**Required action**
Give back the full set of entries that follows, exactly as written.

**Input material**
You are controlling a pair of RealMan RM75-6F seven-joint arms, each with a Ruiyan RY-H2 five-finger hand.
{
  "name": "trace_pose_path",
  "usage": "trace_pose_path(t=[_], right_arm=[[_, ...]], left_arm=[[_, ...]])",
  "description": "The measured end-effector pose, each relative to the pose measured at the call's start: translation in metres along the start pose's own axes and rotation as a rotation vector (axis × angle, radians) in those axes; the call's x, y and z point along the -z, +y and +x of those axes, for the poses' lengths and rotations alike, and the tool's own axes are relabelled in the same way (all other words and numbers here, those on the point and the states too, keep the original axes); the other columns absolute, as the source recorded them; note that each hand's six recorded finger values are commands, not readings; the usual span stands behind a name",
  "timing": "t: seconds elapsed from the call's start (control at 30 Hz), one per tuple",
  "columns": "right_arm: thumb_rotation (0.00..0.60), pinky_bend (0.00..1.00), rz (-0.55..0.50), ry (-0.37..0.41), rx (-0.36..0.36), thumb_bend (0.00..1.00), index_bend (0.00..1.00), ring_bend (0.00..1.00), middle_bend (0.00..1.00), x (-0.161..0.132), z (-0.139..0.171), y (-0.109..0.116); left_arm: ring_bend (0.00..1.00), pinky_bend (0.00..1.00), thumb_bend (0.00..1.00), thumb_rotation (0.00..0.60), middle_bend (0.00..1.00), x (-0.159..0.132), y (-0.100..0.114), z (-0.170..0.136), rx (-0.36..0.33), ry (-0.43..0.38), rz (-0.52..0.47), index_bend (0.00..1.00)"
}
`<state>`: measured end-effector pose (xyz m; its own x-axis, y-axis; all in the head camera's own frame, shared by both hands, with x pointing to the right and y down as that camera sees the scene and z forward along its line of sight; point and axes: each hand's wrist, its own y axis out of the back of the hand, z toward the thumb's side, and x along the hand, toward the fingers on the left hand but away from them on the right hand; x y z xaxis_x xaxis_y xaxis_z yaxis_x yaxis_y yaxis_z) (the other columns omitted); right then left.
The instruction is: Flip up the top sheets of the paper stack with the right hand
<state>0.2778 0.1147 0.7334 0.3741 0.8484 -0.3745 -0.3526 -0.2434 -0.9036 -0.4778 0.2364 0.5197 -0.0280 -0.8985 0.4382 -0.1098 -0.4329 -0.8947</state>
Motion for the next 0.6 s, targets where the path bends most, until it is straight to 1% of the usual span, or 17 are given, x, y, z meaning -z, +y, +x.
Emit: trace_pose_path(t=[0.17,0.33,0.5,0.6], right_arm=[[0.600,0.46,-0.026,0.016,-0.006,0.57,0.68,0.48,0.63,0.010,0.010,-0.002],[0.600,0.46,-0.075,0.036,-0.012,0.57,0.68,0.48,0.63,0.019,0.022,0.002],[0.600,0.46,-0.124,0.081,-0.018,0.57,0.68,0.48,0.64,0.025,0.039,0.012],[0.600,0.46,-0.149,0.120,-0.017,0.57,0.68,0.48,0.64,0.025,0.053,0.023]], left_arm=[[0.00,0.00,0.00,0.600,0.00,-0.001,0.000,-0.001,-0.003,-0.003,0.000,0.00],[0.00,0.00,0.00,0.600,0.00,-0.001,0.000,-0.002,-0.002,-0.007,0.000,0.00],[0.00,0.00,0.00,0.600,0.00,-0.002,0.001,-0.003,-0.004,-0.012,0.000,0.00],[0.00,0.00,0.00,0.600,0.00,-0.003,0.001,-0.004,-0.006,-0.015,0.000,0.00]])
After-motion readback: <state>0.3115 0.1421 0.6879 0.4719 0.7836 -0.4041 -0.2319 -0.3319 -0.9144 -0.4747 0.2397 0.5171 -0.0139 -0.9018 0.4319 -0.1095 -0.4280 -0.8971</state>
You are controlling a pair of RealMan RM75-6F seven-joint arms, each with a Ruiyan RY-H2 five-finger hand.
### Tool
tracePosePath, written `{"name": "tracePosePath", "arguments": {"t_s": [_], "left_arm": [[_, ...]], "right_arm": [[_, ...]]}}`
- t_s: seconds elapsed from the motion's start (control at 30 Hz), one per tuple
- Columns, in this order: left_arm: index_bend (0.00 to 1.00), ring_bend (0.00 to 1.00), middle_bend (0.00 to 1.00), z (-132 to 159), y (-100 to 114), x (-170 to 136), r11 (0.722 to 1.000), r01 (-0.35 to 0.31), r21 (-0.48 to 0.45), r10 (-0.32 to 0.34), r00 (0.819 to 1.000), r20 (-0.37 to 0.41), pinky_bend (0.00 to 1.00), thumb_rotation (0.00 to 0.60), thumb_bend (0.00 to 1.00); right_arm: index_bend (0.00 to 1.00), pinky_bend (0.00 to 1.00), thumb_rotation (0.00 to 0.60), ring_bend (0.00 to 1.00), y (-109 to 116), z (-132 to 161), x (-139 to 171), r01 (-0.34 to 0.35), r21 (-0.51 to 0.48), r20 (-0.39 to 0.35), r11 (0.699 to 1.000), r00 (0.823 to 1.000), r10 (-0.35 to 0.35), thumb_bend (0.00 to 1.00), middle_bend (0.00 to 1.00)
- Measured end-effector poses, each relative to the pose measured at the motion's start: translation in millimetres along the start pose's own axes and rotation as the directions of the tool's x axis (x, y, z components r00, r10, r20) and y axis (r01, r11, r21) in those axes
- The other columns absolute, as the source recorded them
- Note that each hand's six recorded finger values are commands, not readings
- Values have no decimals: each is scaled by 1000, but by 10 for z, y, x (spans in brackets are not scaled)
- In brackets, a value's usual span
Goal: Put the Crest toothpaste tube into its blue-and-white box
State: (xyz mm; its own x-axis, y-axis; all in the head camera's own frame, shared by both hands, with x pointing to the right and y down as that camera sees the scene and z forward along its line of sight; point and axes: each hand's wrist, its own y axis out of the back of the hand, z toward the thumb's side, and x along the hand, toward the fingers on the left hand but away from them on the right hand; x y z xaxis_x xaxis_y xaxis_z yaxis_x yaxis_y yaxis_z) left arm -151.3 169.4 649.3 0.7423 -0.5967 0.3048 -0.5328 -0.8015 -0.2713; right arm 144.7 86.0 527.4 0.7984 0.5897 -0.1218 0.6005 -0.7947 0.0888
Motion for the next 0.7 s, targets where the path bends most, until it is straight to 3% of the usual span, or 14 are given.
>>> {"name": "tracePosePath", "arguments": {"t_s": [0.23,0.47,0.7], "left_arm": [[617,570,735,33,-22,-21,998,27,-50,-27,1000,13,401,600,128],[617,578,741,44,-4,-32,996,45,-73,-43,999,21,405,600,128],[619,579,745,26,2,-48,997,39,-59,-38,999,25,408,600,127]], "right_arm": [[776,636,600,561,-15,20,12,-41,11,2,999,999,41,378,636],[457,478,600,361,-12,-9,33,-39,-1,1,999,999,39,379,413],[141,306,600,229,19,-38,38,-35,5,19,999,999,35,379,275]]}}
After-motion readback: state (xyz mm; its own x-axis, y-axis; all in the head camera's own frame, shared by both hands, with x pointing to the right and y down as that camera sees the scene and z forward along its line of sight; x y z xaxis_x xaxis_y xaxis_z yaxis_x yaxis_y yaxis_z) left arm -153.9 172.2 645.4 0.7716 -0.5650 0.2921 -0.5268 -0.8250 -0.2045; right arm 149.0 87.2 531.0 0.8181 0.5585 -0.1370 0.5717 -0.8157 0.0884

**Reply to the exercise**
You are controlling a pair of RealMan RM75-6F seven-joint arms, each with a Ruiyan RY-H2 five-finger hand.
{
  "name": "trace_pose_path",
  "usage": "trace_pose_path(t=[_], right_arm=[[_, ...]], left_arm=[[_, ...]])",
  "description": "The measured end-effector pose, each relative to the pose measured at the call's start: translation in metres along the start pose's own axes and rotation as a rotation vector (axis × angle, radians) in those axes; the call's x, y and z point along the -z, +y and +x of those axes, for the poses' lengths and rotations alike, and the tool's own axes are relabelled in the same way (all other words and numbers here, those on the point and the states too, keep the original axes); the other columns absolute, as the source recorded them; note that each hand's six recorded finger values are commands, not readings; the usual span stands behind a name",
  "timing": "t: seconds elapsed from the call's start (control at 30 Hz), one per tuple",
  "columns": "right_arm: thumb_rotation (0.00..0.60), pinky_bend (0.00..1.00), rz (-0.55..0.50), ry (-0.37..0.41), rx (-0.36..0.36), thumb_bend (0.00..1.00), index_bend (0.00..1.00), ring_bend (0.00..1.00), middle_bend (0.00..1.00), x (-0.161..0.132), z (-0.139..0.171), y (-0.109..0.116); left_arm: ring_bend (0.00..1.00), pinky_bend (0.00..1.00), thumb_bend (0.00..1.00), thumb_rotation (0.00..0.60), middle_bend (0.00..1.00), x (-0.159..0.132), y (-0.100..0.114), z (-0.170..0.136), rx (-0.36..0.33), ry (-0.43..0.38), rz (-0.52..0.47), index_bend (0.00..1.00)"
}
`<state>`: measured end-effector pose (xyz m; its own x-axis, y-axis; all in the head camera's own frame, shared by both hands, with x pointing to the right and y down as that camera sees the scene and z forward along its line of sight; point and axes: each hand's wrist, its own y axis out of the back of the hand, z toward the thumb's side, and x along the hand, toward the fingers on the left hand but away from them on the right hand; x y z xaxis_x xaxis_y xaxis_z yaxis_x yaxis_y yaxis_z) (the other columns omitted); right then left.
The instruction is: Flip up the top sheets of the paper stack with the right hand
<state>0.2778 0.1147 0.7334 0.3741 0.8484 -0.3745 -0.3526 -0.2434 -0.9036 -0.4778 0.2364 0.5197 -0.0280 -0.8985 0.4382 -0.1098 -0.4329 -0.8947</state>
Motion for the next 0.6 s, targets where the path bends most, until it is straight to 1% of the usual span, or 17 are given, x, y, z meaning -z, +y, +x.
Emit: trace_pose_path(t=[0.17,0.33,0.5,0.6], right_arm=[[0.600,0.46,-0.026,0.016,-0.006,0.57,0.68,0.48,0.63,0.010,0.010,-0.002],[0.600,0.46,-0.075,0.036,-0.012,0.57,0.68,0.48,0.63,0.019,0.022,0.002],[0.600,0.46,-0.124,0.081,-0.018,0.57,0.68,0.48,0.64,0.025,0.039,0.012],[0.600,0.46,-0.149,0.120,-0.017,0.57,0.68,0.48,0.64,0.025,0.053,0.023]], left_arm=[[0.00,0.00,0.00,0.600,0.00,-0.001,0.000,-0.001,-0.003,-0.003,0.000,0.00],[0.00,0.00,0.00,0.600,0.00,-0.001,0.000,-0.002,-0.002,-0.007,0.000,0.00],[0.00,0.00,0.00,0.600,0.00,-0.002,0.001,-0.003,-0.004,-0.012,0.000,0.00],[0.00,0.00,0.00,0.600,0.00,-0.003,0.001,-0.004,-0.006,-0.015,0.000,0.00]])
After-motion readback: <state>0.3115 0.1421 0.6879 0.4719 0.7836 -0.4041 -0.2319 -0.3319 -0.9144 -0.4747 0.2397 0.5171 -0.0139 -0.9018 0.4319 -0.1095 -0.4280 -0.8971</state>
You are controlling a pair of RealMan RM75-6F seven-joint arms, each with a Ruiyan RY-H2 five-finger hand.
### Tool
tracePosePath, written `{"name": "tracePosePath", "arguments": {"t_s": [_], "left_arm": [[_, ...]], "right_arm": [[_, ...]]}}`
- t_s: seconds elapsed from the motion's start (control at 30 Hz), one per tuple
- Columns, in this order: left_arm: index_bend (0.00 to 1.00), ring_bend (0.00 to 1.00), middle_bend (0.00 to 1.00), z (-132 to 159), y (-100 to 114), x (-170 to 136), r11 (0.722 to 1.000), r01 (-0.35 to 0.31), r21 (-0.48 to 0.45), r10 (-0.32 to 0.34), r00 (0.819 to 1.000), r20 (-0.37 to 0.41), pinky_bend (0.00 to 1.00), thumb_rotation (0.00 to 0.60), thumb_bend (0.00 to 1.00); right_arm: index_bend (0.00 to 1.00), pinky_bend (0.00 to 1.00), thumb_rotation (0.00 to 0.60), ring_bend (0.00 to 1.00), y (-109 to 116), z (-132 to 161), x (-139 to 171), r01 (-0.34 to 0.35), r21 (-0.51 to 0.48), r20 (-0.39 to 0.35), r11 (0.699 to 1.000), r00 (0.823 to 1.000), r10 (-0.35 to 0.35), thumb_bend (0.00 to 1.00), middle_bend (0.00 to 1.00)
- Measured end-effector poses, each relative to the pose measured at the motion's start: translation in millimetres along the start pose's own axes and rotation as the directions of the tool's x axis (x, y, z components r00, r10, r20) and y axis (r01, r11, r21) in those axes
- The other columns absolute, as the source recorded them
- Note that each hand's six recorded finger values are commands, not readings
- Values have no decimals: each is scaled by 1000, but by 10 for z, y, x (spans in brackets are not scaled)
- In brackets, a value's usual span
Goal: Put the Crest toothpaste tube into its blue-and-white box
State: (xyz mm; its own x-axis, y-axis; all in the head camera's own frame, shared by both hands, with x pointing to the right and y down as that camera sees the scene and z forward along its line of sight; point and axes: each hand's wrist, its own y axis out of the back of the hand, z toward the thumb's side, and x along the hand, toward the fingers on the left hand but away from them on the right hand; x y z xaxis_x xaxis_y xaxis_z yaxis_x yaxis_y yaxis_z) left arm -151.3 169.4 649.3 0.7423 -0.5967 0.3048 -0.5328 -0.8015 -0.2713; right arm 144.7 86.0 527.4 0.7984 0.5897 -0.1218 0.6005 -0.7947 0.0888
Motion for the next 0.7 s, targets where the path bends most, until it is straight to 3% of the usual span, or 14 are given.
>>> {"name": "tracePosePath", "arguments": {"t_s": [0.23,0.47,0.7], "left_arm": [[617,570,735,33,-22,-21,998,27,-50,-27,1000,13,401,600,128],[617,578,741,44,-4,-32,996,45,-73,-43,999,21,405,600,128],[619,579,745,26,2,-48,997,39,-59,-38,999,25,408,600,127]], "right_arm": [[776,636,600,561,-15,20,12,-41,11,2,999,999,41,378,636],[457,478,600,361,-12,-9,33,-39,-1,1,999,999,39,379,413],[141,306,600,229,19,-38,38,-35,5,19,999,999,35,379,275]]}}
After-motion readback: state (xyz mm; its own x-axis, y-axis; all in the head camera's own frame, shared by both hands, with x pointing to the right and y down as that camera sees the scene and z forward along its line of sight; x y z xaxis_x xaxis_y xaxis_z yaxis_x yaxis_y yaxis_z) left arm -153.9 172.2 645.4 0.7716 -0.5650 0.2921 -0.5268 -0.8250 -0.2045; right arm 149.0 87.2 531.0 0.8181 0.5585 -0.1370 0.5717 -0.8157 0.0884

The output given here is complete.